Task directions: Starting at the first line of the listing below and ending at the line with "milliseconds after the", copy each line exactly.
#####
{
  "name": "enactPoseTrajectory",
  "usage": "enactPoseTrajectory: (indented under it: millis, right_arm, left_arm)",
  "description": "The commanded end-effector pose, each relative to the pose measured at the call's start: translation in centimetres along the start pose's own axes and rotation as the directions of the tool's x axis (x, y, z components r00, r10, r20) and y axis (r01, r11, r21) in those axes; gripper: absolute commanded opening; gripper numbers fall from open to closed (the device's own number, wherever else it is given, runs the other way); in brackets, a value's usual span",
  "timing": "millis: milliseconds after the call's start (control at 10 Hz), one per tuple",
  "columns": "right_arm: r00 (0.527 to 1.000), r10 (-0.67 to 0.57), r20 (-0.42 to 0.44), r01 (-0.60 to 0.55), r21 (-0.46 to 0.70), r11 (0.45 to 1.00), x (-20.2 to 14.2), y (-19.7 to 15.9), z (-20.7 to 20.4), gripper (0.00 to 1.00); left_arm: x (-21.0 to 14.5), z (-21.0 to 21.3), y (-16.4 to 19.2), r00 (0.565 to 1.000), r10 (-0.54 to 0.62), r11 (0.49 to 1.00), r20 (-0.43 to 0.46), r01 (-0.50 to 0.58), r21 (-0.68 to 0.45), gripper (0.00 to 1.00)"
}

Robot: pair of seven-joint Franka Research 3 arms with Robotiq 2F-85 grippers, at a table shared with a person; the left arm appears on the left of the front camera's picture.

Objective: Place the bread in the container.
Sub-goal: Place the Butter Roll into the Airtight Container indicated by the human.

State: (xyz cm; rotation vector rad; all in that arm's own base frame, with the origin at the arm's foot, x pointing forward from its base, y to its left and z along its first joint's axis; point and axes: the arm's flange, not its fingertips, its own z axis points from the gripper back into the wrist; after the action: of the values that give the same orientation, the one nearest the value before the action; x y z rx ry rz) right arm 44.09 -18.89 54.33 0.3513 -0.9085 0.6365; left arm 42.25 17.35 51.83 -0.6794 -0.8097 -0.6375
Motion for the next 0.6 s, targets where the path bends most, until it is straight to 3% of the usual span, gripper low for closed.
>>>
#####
Result:
{
  "name": "enactPoseTrajectory",
  "usage": "enactPoseTrajectory: (indented under it: millis, right_arm, left_arm)",
  "description": "The commanded end-effector pose, each relative to the pose measured at the call's start: translation in centimetres along the start pose's own axes and rotation as the directions of the tool's x axis (x, y, z components r00, r10, r20) and y axis (r01, r11, r21) in those axes; gripper: absolute commanded opening; gripper numbers fall from open to closed (the device's own number, wherever else it is given, runs the other way); in brackets, a value's usual span",
  "timing": "millis: milliseconds after the call's start (control at 10 Hz), one per tuple",

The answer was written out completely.